RVRH

String theory

June 26, 2007 on 9:54 am | In Religion and Science, Super String | No Comments

String theory is a model of fundamental physics whose building blocks are one-dimensional extended objects called strings, rather than the zero-dimensional point particles that form the basis for the Standard Model of particle physics. The phrase is often used as shorthand for Superstring theory, as well as related theories such as M-theory. String theorists are attempting to adjust the Standard Model by removing the assumption in quantum mechanics that particles are point-like. By removing this assumption and replacing the point-like particles with strings, it appears that a sensible quantum theory of gravity naturally emerges. Moreover, string theory may be able to “unify” the known natural forces (gravitational, electromagnetic, weak nuclear and strong nuclear) by describing them with the same set of equations. (See Theory of everything)

Very few avenues for experimental verification of the theory have been claimed.[1] With the construction of the Large Hadron Collider in CERN some scientists hope to produce relevant data. However, it is generally expected that any theory of quantum gravity would require much higher energies to probe.

There are different versions of string theory, depending on factors such as whether or not supersymmetry is incorporated into the formulation. These versions are thought to be related to each other as different limits of one theory, coined M-theory. However, there is a huge number of possible solutions to string theory as it is currently understood.[2] Thus it has been claimed by some scientists that string theory may not be falsifiable and may have no predictive power.[3][4][5][6]

Studies of string theory have revealed that it predicts higher-dimensional objects called branes. String theory strongly suggests the existence of ten or eleven (in M-theory[7]) spacetime dimensions, as opposed to the usual four (three spatial and one temporal) used in relativity theory; however the theory can describe universes with four effective (observable) spacetime dimensions by a variety of methods.

An important branch of the field is dealing with a conjectured duality between string theory as a theory of gravity and gauge theory. It is hoped that research in this direction will lead to new insights on quantum chromodynamics, the fundamental theory of strong nuclear force. This direction of research has better hopes to make contact with experiment, compared to string theory as a quantum theory of gravity,[8][9][10][11] though currently the alternative, Lattice QCD, is doing a much better job and has already made contact with experiments at various fields with good results [12], though the computations are numerical rather than analytic.

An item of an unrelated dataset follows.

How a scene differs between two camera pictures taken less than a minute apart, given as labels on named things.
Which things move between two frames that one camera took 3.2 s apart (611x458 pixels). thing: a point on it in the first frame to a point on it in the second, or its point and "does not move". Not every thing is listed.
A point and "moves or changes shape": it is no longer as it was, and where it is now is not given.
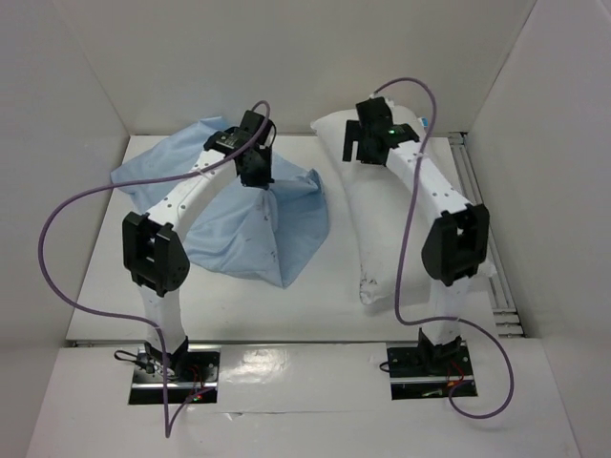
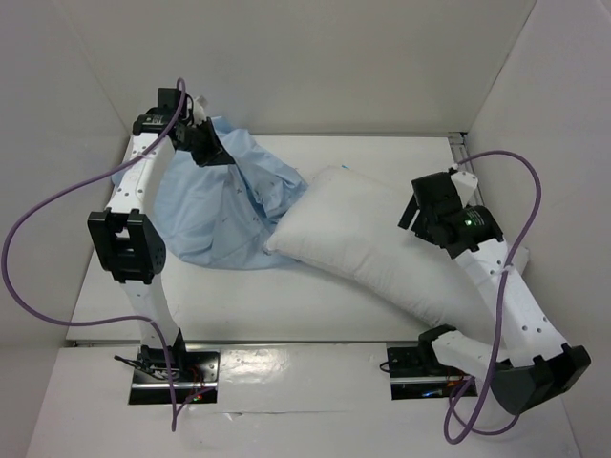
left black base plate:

The basic idea behind all string theories is that the constituents of reality are strings of extremely small size (possibly of the order of the Planck length, about 10−35 m) which vibrate at specific resonant frequencies.[13] Thus, any particle should be thought of as a tiny vibrating object, rather than as a point. This object can vibrate in different modes (just as a guitar string can produce different notes), with every mode appearing as a different particle (electron, photon, etc.). Strings can split and combine, which would appear as particles emitting and absorbing other particles, presumably giving rise to the known interactions between particles.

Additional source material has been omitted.